Ulrich Fuchs: Die Anzahl an Initiativbewerbungen wie noch vor einigen Jahren üblich, hat sich deutlich reduziert. Wir arbeiten jedoch intensiv mit Studierenden im Büro zusammen und möchten diese Werksstudenten und -studentinnen in unserem Büro halten. Für uns ist es grundsätzlich nicht entscheidend, ob jemand einen Bachelor- oder Master-Abschluss hat. Die Basis für eine Einstellung ist vor allem das ehrliche Interesse an der Architektur und an den Aufgaben, die auf einen im Job zu kommen.

Markus Wüllner: Haben wir eine Stelle zu besetzen, gibt es erstmal keine Ausschlusskriterien. Wenn die Grundlagen vorhanden sind und es menschlich passt, entwickeln wir gemeinsam alles andere im Team. Je nachdem, wen wir konkret suchen, ist es vorteilhaft, zum Beispiel unsere BIM-Planungssoftware bereits zu kennen. Wir schauen außerdem auf gute Arbeitszeugnisse und lassen uns Arbeitsproben zeigen. Der Blick in die Zeugnisse ist nicht entscheidend.

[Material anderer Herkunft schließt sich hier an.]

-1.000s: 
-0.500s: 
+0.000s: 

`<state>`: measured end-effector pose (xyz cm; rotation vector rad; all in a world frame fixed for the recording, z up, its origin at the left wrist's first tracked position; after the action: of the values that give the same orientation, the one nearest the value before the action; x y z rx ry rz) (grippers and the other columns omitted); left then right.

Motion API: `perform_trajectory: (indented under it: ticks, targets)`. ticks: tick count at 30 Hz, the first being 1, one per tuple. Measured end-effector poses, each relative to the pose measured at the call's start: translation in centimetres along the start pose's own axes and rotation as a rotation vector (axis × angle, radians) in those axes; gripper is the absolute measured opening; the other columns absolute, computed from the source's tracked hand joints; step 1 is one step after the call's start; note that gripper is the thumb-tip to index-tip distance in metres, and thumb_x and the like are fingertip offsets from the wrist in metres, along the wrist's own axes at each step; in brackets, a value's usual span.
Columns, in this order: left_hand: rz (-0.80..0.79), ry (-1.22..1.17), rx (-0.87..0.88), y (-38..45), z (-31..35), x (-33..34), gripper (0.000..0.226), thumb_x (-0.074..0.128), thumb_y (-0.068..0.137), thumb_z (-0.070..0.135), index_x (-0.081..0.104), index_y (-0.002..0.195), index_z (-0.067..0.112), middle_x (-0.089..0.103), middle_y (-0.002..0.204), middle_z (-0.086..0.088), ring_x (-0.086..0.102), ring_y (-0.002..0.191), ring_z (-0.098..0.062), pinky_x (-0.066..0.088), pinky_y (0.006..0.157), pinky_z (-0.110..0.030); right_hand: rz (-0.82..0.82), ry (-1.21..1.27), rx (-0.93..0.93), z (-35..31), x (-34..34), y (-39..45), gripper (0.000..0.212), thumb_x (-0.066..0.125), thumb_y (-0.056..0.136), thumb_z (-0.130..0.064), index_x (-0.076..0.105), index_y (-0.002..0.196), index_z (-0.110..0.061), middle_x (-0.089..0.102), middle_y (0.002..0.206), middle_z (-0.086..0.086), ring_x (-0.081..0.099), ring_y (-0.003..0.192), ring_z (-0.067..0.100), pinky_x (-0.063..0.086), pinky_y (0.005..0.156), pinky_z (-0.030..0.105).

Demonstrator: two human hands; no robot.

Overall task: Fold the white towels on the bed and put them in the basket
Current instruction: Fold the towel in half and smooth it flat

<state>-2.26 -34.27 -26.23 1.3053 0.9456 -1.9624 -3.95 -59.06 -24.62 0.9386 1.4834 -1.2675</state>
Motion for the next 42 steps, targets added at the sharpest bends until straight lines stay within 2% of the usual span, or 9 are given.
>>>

UF: Wir versuchen allen Kolleginnen und Kollegen eine maximale Flexibilität zu ermöglichen. In einem Gehaltspaket steckt daher nicht allein die Bezahlung, sondern unter anderem ein individuelles Arbeitszeitmodell. Jede Überstunde ist bezahlt – und Überstunden sind nicht mehr der Standard wie früher! Die positive Büroatmosphäre ist ein weiterer Faktor, junge und agile Absolventinnen und Absolventen für uns zu interessieren. Das Büro zeigen wir ihnen im Vorfeld: Es gibt einen Rundgang nach dem Bewerbungsgespräch, bei dem zu sehen ist, wie wir arbeiten. Ein Kicker, unsere Terrasse mit Grill, Teamevents einmal im Quartal und alle zwei Jahre eine mehrtägige Büroreise kommen hinzu.